I really don't want to resort to this:
我真的不想诉诸于这个:
:not([style*='display:none']):not([style*='display :none']):not([style*='display: none']:not([style*='display : none']):not([style*='display: none'])...
Update:
更新:
The selector suggested in the comments (:not([style*=display]):not([style*=none])) will not actually work for me
评论中建议的选择器 ( :not([style*=display]):not([style*=none])) 实际上对我不起作用
Consider the following:
考虑以下:
<p></p><p style=""></p><p style="border: none;"></p><p style="border: none;"></p><p style="display: inline;"></p><p style="border: none; display: inline"></p><p style="display: none;"></p><p style="display : none;"></p><p style="display :none;"></p>
<p></p><p style=""></p><p style="border: none;"></p><p style="border: none;"></p><p style="display: inline;"></p><p style="border: none; display: inline"></p><p style="display: none;"></p><p style="display : none;"></p><p style="display :none;"></p>
:not([style*=display]):not([style*=none])will only select the first 2 p's.
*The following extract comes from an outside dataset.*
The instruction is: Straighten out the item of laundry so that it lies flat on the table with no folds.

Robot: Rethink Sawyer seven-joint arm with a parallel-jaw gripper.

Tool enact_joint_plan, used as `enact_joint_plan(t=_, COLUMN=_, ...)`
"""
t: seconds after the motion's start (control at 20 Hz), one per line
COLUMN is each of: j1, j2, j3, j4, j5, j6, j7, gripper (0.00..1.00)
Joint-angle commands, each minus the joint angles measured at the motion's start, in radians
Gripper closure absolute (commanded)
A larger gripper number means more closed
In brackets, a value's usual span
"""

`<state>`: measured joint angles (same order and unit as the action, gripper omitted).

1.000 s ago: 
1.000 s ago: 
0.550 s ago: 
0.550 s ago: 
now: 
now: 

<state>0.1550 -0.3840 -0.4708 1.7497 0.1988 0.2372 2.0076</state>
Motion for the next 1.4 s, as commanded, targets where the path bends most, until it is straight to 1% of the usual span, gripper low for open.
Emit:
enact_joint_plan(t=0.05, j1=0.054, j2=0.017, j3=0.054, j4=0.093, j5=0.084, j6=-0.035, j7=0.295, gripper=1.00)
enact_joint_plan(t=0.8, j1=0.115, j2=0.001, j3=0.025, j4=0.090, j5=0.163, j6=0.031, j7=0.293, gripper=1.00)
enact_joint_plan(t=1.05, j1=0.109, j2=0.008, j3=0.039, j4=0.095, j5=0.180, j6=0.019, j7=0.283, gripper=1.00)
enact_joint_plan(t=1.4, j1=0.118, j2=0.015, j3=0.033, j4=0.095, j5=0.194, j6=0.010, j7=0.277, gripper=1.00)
:not([style*=display]):not([style*=none])只会选择前 2p的。
I want it to select the first 6 (or top 5 if thats the best I can get)!
我希望它选择前 6 个(或前 5 个,如果这是我能得到的最好的)!
回答by user123444555621
As you mentioned, you want something equivalent to :not([style*='display'][style*='none']), which is invalid in CSS, since :not()allows no combined selectors.
正如您所提到的,您需要等效于 的东西:not([style*='display'][style*='none']),这在 CSS 中是无效的,因为:not()不允许组合选择器。
The laws of logic help us out here. Remember that !(a AND b) == !a OR !b, so we can write
逻辑法则在这里帮助我们。记住这一点!(a AND b) == !a OR !b,所以我们可以写
:not([style*='display']), :not([style*='none'])
since in CSS, a, bmatches elements that satisfy selector aOR selector b.
因为在 CSS 中,a, b匹配满足 selector aOR selector 的元素b。
Again, as said in the question, this does not take the order of the words into consideration. The latter is impossible in CSS, since none of the CSS attribute selectorsconsider word order.
同样,正如问题中所说,这没有考虑单词的顺序。后者在 CSS 中是不可能的,因为没有一个CSS 属性选择器考虑词序。
回答by Josh Crozier
It would clearly be better to do this with JavaScript... but here is one possible CSS solution:
使用 JavaScript 显然会更好……但这是一种可能的 CSS 解决方案:
p:not([style*=display]):not([style*=none]),
p[style*=display]:not([style*=none]),
p[style*=none]:not([style*=display]),
p[style*=border][style*=none] {
color: red;
}
As you can see, it is a little tedious. It covers a majority of cases, including the ones you listed. The more cases you want to cover, the more selectors you would need.
如您所见,这有点乏味。它涵盖了大多数情况,包括您列出的情况。您想要涵盖的案例越多,您需要的选择器就越多。